The company's strategic partnerships, such as its collaboration with Overland ADCT BioPharma for the development and commercialization of ZYNLONTA and other product candidates in Greater China and Singapore, also strengthen its global reach and ability to compete effectively.

Conclusion

ADC Therapeutics is a pioneering force in the field of antibody drug conjugates, with a diverse pipeline, a commercialized product in ZYNLONTA, and a strong financial position. The company's focus on advancing its lead asset and exploring combination therapies, coupled with its commitment to innovation, positions it for continued growth and the potential to address significant unmet needs in oncology.

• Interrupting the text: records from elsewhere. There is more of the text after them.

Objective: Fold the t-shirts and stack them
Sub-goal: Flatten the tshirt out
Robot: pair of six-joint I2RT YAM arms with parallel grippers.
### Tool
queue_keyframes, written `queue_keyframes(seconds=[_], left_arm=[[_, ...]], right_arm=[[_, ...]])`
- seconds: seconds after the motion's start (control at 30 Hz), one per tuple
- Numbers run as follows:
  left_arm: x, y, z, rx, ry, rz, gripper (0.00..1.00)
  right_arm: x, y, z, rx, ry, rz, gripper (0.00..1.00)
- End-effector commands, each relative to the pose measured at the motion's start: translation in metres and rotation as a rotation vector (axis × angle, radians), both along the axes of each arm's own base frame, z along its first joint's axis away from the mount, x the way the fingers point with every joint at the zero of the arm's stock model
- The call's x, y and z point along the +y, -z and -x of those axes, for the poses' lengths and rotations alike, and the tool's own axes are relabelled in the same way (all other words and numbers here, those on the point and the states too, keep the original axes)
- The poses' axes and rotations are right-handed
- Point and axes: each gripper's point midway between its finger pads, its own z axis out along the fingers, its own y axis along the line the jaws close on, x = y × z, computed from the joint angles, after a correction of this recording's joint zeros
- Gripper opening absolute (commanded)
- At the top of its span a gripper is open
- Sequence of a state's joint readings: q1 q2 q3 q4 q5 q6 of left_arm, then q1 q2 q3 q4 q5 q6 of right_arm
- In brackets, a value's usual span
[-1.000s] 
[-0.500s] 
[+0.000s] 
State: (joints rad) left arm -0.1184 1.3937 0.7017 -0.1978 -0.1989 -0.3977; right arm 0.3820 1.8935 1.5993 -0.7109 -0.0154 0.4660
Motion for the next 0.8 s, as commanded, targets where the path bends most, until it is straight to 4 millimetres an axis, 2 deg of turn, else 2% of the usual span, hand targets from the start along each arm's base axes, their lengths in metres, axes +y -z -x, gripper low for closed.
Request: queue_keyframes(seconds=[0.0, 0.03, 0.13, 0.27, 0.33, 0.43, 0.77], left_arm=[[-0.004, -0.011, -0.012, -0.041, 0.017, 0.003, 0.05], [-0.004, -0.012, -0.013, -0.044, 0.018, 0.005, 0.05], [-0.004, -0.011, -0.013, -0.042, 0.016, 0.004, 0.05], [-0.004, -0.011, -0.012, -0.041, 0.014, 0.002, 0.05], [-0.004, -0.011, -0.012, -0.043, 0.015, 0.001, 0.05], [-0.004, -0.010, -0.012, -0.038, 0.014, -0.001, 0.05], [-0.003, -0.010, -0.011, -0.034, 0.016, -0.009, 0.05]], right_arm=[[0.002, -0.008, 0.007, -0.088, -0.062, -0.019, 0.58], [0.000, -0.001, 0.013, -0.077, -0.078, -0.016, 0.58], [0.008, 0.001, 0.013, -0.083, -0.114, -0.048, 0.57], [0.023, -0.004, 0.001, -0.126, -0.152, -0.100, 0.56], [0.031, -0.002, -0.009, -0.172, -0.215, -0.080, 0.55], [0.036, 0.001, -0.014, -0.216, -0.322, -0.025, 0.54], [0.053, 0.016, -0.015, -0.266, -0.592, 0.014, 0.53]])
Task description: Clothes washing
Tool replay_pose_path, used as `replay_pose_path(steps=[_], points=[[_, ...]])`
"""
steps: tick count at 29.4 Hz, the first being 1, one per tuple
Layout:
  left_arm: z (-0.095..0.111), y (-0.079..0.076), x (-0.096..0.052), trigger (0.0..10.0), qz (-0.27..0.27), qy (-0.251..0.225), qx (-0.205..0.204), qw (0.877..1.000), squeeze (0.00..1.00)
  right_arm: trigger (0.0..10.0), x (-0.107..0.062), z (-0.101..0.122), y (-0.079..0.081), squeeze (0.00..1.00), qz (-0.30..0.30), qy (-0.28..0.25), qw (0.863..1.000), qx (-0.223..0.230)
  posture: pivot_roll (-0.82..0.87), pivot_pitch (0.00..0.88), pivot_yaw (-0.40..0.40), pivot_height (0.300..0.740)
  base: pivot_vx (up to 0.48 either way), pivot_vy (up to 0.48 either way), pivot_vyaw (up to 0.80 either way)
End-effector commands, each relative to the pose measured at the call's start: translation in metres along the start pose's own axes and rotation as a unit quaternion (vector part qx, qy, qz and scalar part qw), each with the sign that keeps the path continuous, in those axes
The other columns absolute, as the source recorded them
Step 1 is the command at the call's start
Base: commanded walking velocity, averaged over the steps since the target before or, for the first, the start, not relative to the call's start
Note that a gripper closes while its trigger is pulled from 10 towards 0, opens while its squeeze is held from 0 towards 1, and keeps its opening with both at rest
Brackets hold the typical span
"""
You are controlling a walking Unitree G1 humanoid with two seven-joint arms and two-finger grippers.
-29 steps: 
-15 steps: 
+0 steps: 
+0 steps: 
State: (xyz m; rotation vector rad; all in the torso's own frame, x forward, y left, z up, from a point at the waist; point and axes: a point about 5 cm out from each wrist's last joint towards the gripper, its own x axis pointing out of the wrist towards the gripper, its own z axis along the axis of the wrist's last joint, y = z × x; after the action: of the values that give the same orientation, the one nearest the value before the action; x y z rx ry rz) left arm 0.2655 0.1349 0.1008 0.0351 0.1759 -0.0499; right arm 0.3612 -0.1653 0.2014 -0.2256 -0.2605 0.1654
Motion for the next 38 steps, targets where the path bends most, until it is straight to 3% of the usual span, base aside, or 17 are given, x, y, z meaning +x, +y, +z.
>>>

The company's recent financial performance, with growing ZYNLONTA revenues and a solid cash position, provides a foundation for executing its strategic plans. As ADC Therapeutics navigates the competitive landscape, its specialized expertise, clinical data-driven approach, and focus on both hematological malignancies and solid tumors suggest a promising future for the company and its shareholders.

While challenges remain, including the need to demonstrate continued traction with ZYNLONTA and advancement of its pipeline, ADC Therapeutics' strong cash position and targeted approach to research and development provide the resources and focus needed to drive long-term value in the evolving oncology market.